Publications
Nuclear Fuel Cycle (NFC) Technology and Policy Program
Core Design Options for High Power Density BWRs
Principal Investigator:
Professor M.S. KazimiContributors:
J. Buongiorno, T. Conboy, T. Ellis, P. Ferroni, P. Hejzlar, S-P Kao, A. Karahan, T. McKrell, E. Pilat, and N.E. TodreasMIT-NFC-PR-097 (November 2007)
Executive Summary
Increasing the power in existing and future Boiling Water Reactors will be beneficial for their economic performance. The overall objective of this research is to assess the feasibility of increasing the core power by increasing the power density of existing and future BWR , while maintaining the same accepted safety margins for today’s BWRs. In principle this may be achieved by varying the operating conditions, assembly geometry, fuel types, and/or fuel-pin designs. While some progress has been achieved over the years towards increasing the power density of BWRs, it has mainly come by three approaches: reducing the uncertainty about operating conditions, reducing the peak pin and assembly power factors and using a smaller diameter pins in the assemblies. This project will focus on what can be achieved through innovative geometry and/or materials of the fuel pins at fixed operating pressure, core inlet temperature, core exit enthalpy, and power distribution. Independently, the impact of these operating conditions will be explored. The reference BWR for this work was taken to be a BWR6 reactor.
The project has been divided into the following five tasks, each concentrating on one engineering option of the feasibility study, as follows:
Task 1: Assessment of Sensitivity of Reference Design to Operating Parameters (1st year)

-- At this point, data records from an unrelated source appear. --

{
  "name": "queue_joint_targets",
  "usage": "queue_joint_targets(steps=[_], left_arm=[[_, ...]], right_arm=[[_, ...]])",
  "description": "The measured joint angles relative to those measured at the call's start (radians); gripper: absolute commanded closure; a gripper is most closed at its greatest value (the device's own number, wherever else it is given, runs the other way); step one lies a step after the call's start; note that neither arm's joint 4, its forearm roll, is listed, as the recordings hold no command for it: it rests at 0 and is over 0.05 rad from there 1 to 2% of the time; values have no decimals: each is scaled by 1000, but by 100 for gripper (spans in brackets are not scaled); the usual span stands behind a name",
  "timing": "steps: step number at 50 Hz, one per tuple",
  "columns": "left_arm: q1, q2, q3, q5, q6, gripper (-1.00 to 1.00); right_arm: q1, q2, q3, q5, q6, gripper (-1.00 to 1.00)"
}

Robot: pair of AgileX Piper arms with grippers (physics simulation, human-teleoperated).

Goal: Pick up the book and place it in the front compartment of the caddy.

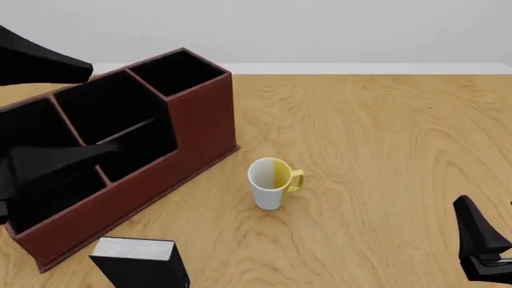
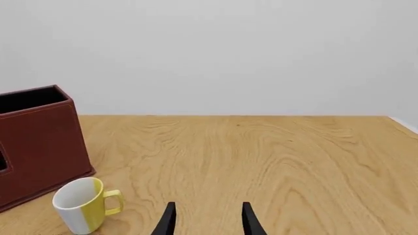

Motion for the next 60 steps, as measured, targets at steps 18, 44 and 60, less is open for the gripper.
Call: queue_joint_targets(steps=[18,44,60], left_arm=[[-66,131,-113,240,46,-100],[-134,163,19,315,53,-100],[-121,155,110,319,95,-100]], right_arm=[[5,7,3,-8,-6,-100],[5,6,7,-5,-17,-100],[7,3,7,-2,-21,-100]])
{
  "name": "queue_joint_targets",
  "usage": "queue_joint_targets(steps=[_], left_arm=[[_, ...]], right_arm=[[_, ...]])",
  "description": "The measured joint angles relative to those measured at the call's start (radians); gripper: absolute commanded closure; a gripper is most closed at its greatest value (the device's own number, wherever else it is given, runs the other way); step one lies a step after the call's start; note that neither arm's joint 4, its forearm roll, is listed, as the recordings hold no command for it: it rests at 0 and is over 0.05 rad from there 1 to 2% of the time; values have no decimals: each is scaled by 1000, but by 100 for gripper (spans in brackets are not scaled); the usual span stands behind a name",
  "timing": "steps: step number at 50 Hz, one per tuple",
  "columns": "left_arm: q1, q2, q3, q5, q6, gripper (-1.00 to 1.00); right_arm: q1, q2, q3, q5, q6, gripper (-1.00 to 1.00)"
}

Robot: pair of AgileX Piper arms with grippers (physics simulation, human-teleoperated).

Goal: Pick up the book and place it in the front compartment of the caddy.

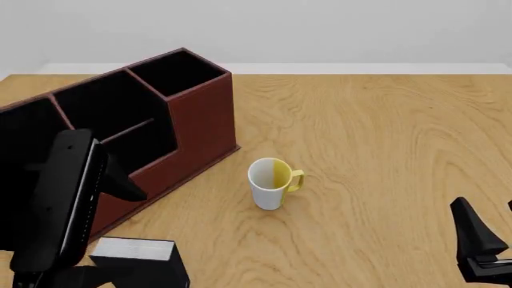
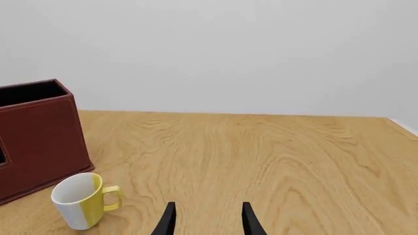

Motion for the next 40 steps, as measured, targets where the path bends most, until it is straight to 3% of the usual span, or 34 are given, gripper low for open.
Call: queue_joint_targets(steps=[22,40], left_arm=[[17,-9,145,-42,54,-100],[89,32,263,-167,153,-100]], right_arm=[[5,11,2,-9,-5,-100],[10,21,3,-16,-7,-100]])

Task 2: Design of a New Fuel-Assembly with Smaller Cylindrical Rods
Task 3 Design of Fuel Assemblies with Cross Shaped Spiral Rods
Task 4: Assessment of Annular Fuel Rods with Oxide and Nitride Fuel (1st year )

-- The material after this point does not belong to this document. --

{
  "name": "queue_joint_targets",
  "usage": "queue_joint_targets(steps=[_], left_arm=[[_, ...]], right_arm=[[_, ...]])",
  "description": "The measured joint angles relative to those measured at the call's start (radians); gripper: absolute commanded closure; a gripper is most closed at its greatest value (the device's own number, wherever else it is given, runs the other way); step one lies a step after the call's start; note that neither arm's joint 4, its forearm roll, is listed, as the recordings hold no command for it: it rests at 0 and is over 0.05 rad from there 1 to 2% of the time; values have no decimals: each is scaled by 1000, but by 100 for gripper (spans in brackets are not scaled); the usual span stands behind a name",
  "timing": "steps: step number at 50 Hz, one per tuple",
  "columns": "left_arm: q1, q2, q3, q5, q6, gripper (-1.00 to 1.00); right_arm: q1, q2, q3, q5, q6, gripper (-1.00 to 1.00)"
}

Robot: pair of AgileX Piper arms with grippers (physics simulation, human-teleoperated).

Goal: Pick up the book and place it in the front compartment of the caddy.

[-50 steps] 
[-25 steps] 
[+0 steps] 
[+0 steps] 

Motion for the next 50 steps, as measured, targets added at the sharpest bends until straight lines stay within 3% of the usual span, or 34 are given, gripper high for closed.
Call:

Task 5: Assessment of Uranium Hydride Fuel (2nd year)
We have addressed the first four tasks in the first year of this project. Task 1 has been completed and the results are documented in the 2006 Annual Report. A brief description of findings is given in this executive summary. The preliminary investigations of Tasks 2 through 4 have also been presented and discussed in the 2006 Annual Report. Based on the first year findings about their potentials for improving the BWR core performance, we have decided to continue investigating the two innovative designs of Tasks 2 and 3, while discontinuing work on Task 4.
Given that parallel work to the hydride fuel assessment (Task 5) was being conducted for a DOE NERI program, we decided to delay reporting on that task until the second year, when the NERI project findings became available, to avoid duplicative reporting and to benefit from the NERI results within our own assessment.